Every night at 8pm the road leading through the Menim Gate in Ypres is closed off while a the last post is played. It is a very moving experience and one not to be missed.

Equally moving is the museum at the Tyne Cot Cemetery

http://www.ww1battlefields.co.uk/flanders.html


----------



## Nethernut (Jun 4, 2008)

The Circuit de Remembrance in the Somme area is really worth doing - some good museums (don't miss the Ulster memorial) plus the crater at Lochnagar and the Thiepval memorial. The Circuit is well signposted.

It really does bring home the horror of the 1st WW without any glorification.

This is the link to the web site:

http://www.somme-battlefields.com/battlefields/discover_the_circuit_of_remembrance


----------



## Gilroy (Oct 4, 2007)

... in addition don't miss the Canadian Memorial at Vimy Ridge where you can go on a tour of the underground tunnels.

and La Coupole which is world War 2 German V2 rocket base near St Omer.

Lots of see.

Gilroy.


----------



## Mrplodd (Mar 4, 2008)

Menim Gate as an absolute must. A huge structure covered in thousands of names. 

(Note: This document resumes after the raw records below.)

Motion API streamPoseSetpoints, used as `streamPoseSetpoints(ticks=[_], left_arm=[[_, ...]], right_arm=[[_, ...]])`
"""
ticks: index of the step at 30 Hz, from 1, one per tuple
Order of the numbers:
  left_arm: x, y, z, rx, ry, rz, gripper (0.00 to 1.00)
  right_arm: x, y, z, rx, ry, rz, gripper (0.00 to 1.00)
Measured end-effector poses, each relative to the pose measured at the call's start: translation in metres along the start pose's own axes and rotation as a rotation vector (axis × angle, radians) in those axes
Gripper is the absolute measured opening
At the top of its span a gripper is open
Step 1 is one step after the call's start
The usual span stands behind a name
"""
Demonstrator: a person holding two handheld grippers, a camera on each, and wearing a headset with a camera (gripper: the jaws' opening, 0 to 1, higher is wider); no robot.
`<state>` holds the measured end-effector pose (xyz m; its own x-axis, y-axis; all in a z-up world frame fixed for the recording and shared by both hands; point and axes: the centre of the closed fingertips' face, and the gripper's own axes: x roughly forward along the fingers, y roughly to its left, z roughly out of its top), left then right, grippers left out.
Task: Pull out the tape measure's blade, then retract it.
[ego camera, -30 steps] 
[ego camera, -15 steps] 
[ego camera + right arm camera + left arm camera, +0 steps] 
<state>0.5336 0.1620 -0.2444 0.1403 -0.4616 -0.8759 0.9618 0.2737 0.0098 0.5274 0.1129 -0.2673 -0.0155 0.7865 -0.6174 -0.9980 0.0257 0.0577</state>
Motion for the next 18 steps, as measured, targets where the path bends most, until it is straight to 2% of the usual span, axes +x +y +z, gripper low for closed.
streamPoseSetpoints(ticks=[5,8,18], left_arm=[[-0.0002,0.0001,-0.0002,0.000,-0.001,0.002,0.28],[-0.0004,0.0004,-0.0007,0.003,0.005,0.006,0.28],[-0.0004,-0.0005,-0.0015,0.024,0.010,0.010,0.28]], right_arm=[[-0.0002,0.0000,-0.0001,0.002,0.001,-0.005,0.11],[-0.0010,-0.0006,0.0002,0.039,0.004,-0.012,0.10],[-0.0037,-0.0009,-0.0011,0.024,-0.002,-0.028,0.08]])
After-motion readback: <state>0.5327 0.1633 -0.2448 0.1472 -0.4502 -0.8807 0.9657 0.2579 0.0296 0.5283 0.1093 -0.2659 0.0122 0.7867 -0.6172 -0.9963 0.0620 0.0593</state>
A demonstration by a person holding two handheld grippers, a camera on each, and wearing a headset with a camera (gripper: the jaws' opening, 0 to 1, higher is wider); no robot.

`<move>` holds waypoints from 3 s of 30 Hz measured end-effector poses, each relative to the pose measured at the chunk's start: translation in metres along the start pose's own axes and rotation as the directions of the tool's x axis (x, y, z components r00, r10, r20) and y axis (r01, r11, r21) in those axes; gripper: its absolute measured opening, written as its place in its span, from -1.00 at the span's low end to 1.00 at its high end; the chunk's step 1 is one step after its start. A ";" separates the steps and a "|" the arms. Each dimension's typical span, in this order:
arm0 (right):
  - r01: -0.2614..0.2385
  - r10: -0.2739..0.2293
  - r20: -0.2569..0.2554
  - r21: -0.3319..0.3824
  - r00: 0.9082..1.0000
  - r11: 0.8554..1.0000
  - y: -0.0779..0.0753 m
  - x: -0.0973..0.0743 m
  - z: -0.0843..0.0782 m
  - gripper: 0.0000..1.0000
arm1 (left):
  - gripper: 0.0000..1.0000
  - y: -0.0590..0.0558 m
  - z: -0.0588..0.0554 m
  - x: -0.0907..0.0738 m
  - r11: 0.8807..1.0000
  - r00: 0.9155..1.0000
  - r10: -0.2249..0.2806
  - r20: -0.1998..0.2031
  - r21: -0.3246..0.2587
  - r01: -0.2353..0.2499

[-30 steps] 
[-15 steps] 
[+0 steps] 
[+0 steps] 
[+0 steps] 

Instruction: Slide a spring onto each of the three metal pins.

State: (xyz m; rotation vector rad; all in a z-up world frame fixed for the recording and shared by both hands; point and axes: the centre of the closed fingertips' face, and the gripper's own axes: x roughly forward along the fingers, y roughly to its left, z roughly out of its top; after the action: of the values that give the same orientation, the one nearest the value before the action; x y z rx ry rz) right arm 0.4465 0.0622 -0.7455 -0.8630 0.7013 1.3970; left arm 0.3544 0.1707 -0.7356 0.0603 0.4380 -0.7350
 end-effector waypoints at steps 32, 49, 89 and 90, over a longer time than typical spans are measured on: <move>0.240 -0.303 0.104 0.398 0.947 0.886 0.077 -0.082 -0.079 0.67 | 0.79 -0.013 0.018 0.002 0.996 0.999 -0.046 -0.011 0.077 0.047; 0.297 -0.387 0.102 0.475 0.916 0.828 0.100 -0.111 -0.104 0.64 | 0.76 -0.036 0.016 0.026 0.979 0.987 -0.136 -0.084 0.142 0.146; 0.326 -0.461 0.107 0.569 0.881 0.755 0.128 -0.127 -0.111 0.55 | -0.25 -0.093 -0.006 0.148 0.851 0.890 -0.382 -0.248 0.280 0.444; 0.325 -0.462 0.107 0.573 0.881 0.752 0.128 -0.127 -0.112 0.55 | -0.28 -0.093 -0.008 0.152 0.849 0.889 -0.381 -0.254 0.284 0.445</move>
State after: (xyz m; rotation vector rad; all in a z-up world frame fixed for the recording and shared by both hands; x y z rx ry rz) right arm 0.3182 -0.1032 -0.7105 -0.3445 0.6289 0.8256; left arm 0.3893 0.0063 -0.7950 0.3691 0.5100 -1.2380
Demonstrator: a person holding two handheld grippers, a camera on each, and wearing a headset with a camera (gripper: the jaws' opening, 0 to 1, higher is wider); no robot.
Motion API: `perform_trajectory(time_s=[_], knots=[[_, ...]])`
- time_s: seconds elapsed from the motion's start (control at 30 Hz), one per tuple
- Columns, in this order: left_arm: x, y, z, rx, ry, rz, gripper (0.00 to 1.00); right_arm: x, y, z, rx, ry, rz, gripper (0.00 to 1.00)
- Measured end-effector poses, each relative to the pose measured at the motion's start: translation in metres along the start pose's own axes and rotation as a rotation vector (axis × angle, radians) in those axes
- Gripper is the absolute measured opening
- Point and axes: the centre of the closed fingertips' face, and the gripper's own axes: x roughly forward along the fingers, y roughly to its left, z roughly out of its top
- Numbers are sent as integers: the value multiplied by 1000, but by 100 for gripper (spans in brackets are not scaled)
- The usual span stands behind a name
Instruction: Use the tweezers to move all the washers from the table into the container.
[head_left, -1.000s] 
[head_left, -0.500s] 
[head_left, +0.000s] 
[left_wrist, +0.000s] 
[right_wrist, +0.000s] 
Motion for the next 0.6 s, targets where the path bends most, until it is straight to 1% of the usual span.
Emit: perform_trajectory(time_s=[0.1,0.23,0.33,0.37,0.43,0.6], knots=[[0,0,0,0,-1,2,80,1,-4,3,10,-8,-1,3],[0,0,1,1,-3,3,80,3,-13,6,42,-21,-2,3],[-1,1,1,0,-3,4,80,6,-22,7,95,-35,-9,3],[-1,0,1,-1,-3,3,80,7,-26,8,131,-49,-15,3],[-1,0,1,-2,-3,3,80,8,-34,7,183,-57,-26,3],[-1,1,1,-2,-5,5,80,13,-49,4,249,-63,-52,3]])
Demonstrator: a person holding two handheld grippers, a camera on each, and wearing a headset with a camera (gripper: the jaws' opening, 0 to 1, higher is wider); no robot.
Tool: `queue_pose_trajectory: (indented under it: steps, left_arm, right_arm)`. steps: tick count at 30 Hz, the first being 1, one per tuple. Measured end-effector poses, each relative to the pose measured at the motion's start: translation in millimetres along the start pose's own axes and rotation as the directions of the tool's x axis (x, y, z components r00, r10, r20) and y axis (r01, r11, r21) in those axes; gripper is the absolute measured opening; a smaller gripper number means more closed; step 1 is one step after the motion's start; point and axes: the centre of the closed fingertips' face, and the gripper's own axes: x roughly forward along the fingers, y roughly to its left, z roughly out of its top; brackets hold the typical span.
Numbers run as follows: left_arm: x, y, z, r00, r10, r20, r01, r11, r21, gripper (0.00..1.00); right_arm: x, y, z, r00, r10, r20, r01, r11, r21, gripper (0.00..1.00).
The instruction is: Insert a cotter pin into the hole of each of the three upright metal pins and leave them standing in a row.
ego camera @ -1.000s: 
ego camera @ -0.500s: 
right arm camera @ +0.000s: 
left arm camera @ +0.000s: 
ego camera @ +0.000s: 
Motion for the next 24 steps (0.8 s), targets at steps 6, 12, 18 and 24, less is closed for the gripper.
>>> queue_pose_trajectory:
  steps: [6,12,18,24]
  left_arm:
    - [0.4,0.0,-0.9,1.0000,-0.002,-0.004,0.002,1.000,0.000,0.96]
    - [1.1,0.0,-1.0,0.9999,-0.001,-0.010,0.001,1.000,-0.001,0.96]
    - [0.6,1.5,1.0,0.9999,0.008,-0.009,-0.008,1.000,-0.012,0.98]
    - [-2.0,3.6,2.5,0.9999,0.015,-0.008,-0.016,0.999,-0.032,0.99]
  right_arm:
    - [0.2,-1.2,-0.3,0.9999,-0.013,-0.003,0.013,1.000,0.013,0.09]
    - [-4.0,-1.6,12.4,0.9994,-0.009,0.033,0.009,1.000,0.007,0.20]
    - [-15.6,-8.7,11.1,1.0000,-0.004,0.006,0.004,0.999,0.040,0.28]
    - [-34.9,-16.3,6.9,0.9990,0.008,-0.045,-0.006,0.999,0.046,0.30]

I was there on a really grotty, wet and dismal, Tuesday night one October. Hundreds and hundreds of people present and I mentioned to a local that its was very busy. " No it is quiet today, we usually get many more people than this" 

Extraordinarily moving experience and one a feel every single resident of the UK should experience. Please do take your children, but be prepared for a few tears (yours as well as theirs) 

There is a very good municipal site thats walking distance from the gate as well.


----------



## KeithChesterfield (Mar 12, 2010)

The Menin Gate evening ceremony is a must visit for anyone.

I bet you'll shed at least one tear and also that you find at least one of the names of the fallen, carved onto the Memorial stonework, shares your surname.






Tyne Cot, close by, is another Memorial that is well worth a visit.


----------



## Stanner (Aug 17, 2006)

Gilroy said:


> and La Coupole which is world War 2 German V2 rocket base near St Omer.


Well worth a visit......

http://www.lacoupole-france.com/en/musee/coupole.asp


----------



## tonyt (May 25, 2005)

I found one of the most touching experiences for me was to stop off at one of the many, very small cemeteries often tucked behind small villages, but signed.

Some only have a handfull of graves and they seem to be the poor relations of the graves in the huge cemeteries.

I also found that to get closer to those who lie there you should really visit them on a cold, wet and windy day - see how long you last before retreating to your warm MH.

Makes you think


----------



## StAubyns (Jun 4, 2006)

Several years ago I spent a lot of time walking the Somme battlefields. I was always drawn back to Delville Wood(Devils Wood) which is the South African National Memorial

To walk to the memorial is likened by my wife as walking through an outdoor cathedral.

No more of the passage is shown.